Raw data: Begin
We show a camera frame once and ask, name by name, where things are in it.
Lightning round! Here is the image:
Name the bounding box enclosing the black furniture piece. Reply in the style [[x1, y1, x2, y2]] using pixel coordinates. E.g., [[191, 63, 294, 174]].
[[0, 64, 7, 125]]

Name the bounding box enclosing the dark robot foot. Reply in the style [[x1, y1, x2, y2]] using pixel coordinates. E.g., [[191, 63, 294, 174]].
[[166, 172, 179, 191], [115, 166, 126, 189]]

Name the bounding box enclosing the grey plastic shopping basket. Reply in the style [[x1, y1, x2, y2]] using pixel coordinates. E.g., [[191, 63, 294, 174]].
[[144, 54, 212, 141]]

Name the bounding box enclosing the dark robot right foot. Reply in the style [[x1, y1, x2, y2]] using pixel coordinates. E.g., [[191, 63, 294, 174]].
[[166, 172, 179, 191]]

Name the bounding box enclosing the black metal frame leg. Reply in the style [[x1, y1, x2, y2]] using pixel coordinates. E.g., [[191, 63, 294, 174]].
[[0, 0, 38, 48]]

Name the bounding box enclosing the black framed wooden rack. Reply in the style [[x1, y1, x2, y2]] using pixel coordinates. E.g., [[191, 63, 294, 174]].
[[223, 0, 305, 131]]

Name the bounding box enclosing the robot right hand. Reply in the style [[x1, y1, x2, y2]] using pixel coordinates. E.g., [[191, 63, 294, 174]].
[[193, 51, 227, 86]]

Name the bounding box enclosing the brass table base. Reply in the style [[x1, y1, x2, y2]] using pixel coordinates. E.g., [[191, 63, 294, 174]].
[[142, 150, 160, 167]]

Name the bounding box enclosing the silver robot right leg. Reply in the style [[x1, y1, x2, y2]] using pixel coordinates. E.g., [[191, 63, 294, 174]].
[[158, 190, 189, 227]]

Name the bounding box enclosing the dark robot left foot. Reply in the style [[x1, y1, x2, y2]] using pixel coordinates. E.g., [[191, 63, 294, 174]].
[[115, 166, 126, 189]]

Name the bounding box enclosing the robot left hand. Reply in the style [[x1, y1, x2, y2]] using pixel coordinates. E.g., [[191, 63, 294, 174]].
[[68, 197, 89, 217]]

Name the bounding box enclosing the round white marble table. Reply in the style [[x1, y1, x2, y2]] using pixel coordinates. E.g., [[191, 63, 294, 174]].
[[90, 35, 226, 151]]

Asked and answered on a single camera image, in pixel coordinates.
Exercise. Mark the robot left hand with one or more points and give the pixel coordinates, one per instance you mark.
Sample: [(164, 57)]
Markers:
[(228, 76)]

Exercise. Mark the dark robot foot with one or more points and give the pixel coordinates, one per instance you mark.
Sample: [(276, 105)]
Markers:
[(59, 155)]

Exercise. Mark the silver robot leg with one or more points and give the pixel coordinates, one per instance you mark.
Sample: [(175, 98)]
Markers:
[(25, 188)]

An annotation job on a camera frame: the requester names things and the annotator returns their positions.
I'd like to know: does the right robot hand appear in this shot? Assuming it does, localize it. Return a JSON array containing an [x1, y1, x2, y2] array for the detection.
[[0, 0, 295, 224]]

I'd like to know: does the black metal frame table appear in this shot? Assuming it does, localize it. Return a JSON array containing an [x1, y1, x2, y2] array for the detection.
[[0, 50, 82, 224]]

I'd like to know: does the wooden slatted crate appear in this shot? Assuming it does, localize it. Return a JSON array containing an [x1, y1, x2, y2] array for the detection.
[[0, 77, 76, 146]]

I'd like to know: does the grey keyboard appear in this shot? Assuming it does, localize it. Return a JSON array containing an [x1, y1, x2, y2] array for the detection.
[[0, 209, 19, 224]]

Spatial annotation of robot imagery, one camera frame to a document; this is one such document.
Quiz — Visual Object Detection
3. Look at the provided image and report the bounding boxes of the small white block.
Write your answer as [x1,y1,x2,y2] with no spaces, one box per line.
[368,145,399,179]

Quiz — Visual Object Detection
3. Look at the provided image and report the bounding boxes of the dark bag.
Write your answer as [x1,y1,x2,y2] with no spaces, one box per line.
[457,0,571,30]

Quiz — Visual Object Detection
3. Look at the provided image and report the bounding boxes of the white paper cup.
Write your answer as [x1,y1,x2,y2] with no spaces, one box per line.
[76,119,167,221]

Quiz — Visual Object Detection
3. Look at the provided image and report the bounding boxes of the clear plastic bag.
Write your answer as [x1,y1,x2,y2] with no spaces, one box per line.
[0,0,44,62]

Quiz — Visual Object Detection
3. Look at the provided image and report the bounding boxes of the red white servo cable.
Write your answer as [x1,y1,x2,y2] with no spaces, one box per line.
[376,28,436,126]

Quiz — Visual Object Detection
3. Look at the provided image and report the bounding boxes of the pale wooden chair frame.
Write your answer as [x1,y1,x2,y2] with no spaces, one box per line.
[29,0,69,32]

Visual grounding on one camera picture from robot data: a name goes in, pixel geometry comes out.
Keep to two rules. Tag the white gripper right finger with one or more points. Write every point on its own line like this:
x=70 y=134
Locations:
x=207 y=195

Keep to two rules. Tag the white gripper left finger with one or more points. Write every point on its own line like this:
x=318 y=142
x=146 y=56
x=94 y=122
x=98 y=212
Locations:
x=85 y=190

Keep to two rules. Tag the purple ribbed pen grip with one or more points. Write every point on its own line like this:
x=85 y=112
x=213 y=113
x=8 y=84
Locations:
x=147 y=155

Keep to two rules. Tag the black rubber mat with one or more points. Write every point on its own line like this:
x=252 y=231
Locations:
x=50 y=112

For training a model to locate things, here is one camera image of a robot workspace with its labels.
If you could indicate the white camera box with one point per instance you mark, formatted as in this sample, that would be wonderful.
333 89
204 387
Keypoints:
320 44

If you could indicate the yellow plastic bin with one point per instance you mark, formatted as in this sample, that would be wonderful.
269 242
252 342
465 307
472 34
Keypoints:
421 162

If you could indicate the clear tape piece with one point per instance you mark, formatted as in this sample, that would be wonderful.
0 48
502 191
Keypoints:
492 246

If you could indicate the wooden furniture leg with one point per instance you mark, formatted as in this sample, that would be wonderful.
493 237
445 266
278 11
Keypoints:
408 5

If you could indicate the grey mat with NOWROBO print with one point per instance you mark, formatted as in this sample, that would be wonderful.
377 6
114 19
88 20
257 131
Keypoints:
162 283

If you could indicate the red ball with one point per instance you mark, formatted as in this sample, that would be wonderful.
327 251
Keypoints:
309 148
Raw data: End
■ **Task**
Exactly as they stand, write out all of the entries.

■ **Task output**
We show a camera frame once and ask, name by name, where things are in it.
Lightning round! Here is the image:
Name the bounding box enclosing the black furniture piece. Reply in the style [[x1, y1, x2, y2]] using pixel coordinates. E.g., [[191, 63, 294, 174]].
[[0, 64, 7, 125]]

Name the bounding box enclosing the dark robot foot. Reply in the style [[x1, y1, x2, y2]] using pixel coordinates. E.g., [[191, 63, 294, 174]].
[[166, 172, 179, 191], [115, 166, 126, 189]]

Name the bounding box enclosing the grey plastic shopping basket. Reply in the style [[x1, y1, x2, y2]] using pixel coordinates. E.g., [[191, 63, 294, 174]].
[[144, 54, 212, 141]]

Name the bounding box enclosing the dark robot right foot. Reply in the style [[x1, y1, x2, y2]] using pixel coordinates. E.g., [[191, 63, 294, 174]].
[[166, 172, 179, 191]]

Name the bounding box enclosing the black metal frame leg. Reply in the style [[x1, y1, x2, y2]] using pixel coordinates. E.g., [[191, 63, 294, 174]].
[[0, 0, 38, 48]]

Name the bounding box enclosing the black framed wooden rack. Reply in the style [[x1, y1, x2, y2]] using pixel coordinates. E.g., [[191, 63, 294, 174]].
[[223, 0, 305, 131]]

Name the bounding box enclosing the robot right hand. Reply in the style [[x1, y1, x2, y2]] using pixel coordinates. E.g., [[191, 63, 294, 174]].
[[193, 51, 227, 86]]

Name the bounding box enclosing the brass table base. Reply in the style [[x1, y1, x2, y2]] using pixel coordinates. E.g., [[191, 63, 294, 174]].
[[142, 150, 160, 167]]

Name the bounding box enclosing the silver robot right leg. Reply in the style [[x1, y1, x2, y2]] using pixel coordinates. E.g., [[191, 63, 294, 174]].
[[158, 190, 189, 227]]

Name the bounding box enclosing the dark robot left foot. Reply in the style [[x1, y1, x2, y2]] using pixel coordinates. E.g., [[191, 63, 294, 174]].
[[115, 166, 126, 189]]

Name the bounding box enclosing the robot left hand. Reply in the style [[x1, y1, x2, y2]] using pixel coordinates. E.g., [[191, 63, 294, 174]].
[[68, 197, 89, 217]]

Name the bounding box enclosing the round white marble table. Reply in the style [[x1, y1, x2, y2]] using pixel coordinates. E.g., [[191, 63, 294, 174]].
[[90, 35, 226, 151]]

Asked and answered on a single camera image, in pixel coordinates.
Exercise. Mark the robot left hand with one or more points and give the pixel coordinates, one per instance you mark.
Sample: [(164, 57)]
Markers:
[(228, 76)]

Exercise. Mark the dark robot foot with one or more points and give the pixel coordinates, one per instance you mark.
Sample: [(276, 105)]
Markers:
[(59, 155)]

Exercise. Mark the silver robot leg with one or more points and give the pixel coordinates, one per instance you mark.
Sample: [(175, 98)]
Markers:
[(25, 188)]

An annotation job on a camera frame: the requester names things and the annotator returns their positions.
I'd like to know: does the right robot hand appear in this shot? Assuming it does, localize it. Return a JSON array containing an [x1, y1, x2, y2] array for the detection.
[[0, 0, 295, 224]]

I'd like to know: does the black metal frame table appear in this shot? Assuming it does, localize it. Return a JSON array containing an [x1, y1, x2, y2] array for the detection.
[[0, 50, 82, 224]]

I'd like to know: does the wooden slatted crate appear in this shot? Assuming it does, localize it. Return a JSON array containing an [x1, y1, x2, y2] array for the detection.
[[0, 77, 76, 146]]

I'd like to know: does the grey keyboard appear in this shot? Assuming it does, localize it. Return a JSON array containing an [x1, y1, x2, y2] array for the detection.
[[0, 209, 19, 224]]

Spatial annotation of robot imagery, one camera frame to a document; this is one such document.
Quiz — Visual Object Detection
3. Look at the provided image and report the bounding boxes of the small white block.
Write your answer as [x1,y1,x2,y2] with no spaces, one box per line.
[368,145,399,179]

Quiz — Visual Object Detection
3. Look at the provided image and report the bounding boxes of the dark bag.
Write your answer as [x1,y1,x2,y2] with no spaces, one box per line.
[457,0,571,30]

Quiz — Visual Object Detection
3. Look at the provided image and report the bounding boxes of the white paper cup.
Write your answer as [x1,y1,x2,y2] with no spaces, one box per line.
[76,119,167,221]

Quiz — Visual Object Detection
3. Look at the provided image and report the bounding boxes of the clear plastic bag.
Write your answer as [x1,y1,x2,y2] with no spaces, one box per line.
[0,0,44,62]

Quiz — Visual Object Detection
3. Look at the provided image and report the bounding boxes of the red white servo cable.
Write your answer as [x1,y1,x2,y2] with no spaces, one box per line.
[376,28,436,126]

Quiz — Visual Object Detection
3. Look at the provided image and report the bounding boxes of the pale wooden chair frame.
Write your answer as [x1,y1,x2,y2] with no spaces, one box per line.
[29,0,69,32]

Visual grounding on one camera picture from robot data: a name goes in, pixel geometry comes out.
Keep to two rules. Tag the white gripper right finger with one or more points. Write every point on its own line like this:
x=70 y=134
Locations:
x=207 y=195

Keep to two rules. Tag the white gripper left finger with one or more points. Write every point on its own line like this:
x=318 y=142
x=146 y=56
x=94 y=122
x=98 y=212
Locations:
x=85 y=190

Keep to two rules. Tag the purple ribbed pen grip with one or more points. Write every point on its own line like this:
x=85 y=112
x=213 y=113
x=8 y=84
Locations:
x=147 y=155

Keep to two rules. Tag the black rubber mat with one or more points. Write every point on its own line like this:
x=252 y=231
Locations:
x=50 y=112

For training a model to locate things, here is one camera image of a robot workspace with its labels.
If you could indicate the white camera box with one point per instance you mark, formatted as in this sample, that would be wonderful.
333 89
204 387
Keypoints:
320 44

If you could indicate the yellow plastic bin with one point per instance you mark, formatted as in this sample, that would be wonderful.
269 242
252 342
465 307
472 34
Keypoints:
421 162

If you could indicate the clear tape piece with one point per instance you mark, formatted as in this sample, that would be wonderful.
0 48
502 191
Keypoints:
492 246

If you could indicate the wooden furniture leg with one point per instance you mark, formatted as in this sample, that would be wonderful.
493 237
445 266
278 11
Keypoints:
408 5

If you could indicate the grey mat with NOWROBO print with one point per instance you mark, formatted as in this sample, that would be wonderful.
377 6
114 19
88 20
257 131
Keypoints:
162 283

If you could indicate the red ball with one point per instance you mark, formatted as in this sample, that would be wonderful.
327 251
Keypoints:
309 148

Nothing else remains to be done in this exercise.